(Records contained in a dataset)
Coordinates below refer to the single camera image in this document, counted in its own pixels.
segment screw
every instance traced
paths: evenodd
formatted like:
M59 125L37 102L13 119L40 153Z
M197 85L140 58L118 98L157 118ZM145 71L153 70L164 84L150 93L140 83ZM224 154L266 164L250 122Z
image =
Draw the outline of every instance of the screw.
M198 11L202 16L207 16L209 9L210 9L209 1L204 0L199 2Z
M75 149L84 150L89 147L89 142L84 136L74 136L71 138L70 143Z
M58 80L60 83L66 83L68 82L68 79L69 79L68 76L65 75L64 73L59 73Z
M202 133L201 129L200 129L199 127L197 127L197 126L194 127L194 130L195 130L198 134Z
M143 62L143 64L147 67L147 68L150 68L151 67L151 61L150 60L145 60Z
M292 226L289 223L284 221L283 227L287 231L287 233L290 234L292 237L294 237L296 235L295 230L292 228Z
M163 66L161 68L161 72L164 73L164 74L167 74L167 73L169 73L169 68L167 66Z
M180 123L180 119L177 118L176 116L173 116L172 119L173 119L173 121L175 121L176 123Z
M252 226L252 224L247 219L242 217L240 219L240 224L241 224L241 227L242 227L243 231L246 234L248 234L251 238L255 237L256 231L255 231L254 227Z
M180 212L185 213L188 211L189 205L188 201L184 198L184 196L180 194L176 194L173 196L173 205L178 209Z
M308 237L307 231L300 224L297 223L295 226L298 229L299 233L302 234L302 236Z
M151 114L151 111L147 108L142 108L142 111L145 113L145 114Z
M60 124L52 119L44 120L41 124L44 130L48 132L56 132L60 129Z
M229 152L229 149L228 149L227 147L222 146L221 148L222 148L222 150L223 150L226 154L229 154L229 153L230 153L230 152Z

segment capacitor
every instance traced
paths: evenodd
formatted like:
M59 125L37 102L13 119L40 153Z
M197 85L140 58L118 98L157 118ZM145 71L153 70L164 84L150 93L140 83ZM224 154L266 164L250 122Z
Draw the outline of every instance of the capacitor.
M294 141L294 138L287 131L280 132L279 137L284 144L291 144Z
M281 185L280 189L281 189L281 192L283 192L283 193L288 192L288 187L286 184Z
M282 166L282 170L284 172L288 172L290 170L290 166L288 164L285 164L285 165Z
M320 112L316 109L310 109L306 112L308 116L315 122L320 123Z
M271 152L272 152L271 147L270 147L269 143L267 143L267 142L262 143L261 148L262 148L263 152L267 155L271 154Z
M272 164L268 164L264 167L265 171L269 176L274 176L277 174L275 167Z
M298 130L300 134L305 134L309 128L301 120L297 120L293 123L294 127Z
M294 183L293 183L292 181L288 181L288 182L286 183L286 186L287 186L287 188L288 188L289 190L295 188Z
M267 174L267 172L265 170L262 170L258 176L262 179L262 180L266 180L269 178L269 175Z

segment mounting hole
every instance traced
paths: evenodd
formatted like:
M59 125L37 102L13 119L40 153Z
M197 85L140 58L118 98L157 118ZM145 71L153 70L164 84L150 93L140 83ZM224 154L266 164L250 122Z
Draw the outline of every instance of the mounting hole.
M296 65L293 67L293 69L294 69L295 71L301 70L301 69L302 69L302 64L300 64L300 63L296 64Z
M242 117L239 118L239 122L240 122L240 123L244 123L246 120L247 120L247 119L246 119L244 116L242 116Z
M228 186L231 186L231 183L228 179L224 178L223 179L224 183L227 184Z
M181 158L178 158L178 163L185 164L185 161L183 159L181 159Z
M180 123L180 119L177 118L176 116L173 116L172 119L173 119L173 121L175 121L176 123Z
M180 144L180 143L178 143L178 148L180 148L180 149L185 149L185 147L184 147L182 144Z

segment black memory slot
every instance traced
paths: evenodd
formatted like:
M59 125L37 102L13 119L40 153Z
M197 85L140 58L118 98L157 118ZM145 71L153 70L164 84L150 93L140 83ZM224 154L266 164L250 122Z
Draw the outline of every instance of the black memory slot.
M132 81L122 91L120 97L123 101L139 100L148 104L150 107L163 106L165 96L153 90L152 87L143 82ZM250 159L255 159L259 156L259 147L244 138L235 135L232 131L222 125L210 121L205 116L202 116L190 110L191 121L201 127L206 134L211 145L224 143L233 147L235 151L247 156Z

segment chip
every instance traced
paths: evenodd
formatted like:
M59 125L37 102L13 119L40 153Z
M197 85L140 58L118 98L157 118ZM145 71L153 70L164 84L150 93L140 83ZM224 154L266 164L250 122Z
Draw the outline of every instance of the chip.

*ASSIGNMENT*
Find every line above where the word "segment" occurs, and copy that line.

*EXERCISE SOLUTION*
segment screw
segment capacitor
segment mounting hole
segment black memory slot
segment chip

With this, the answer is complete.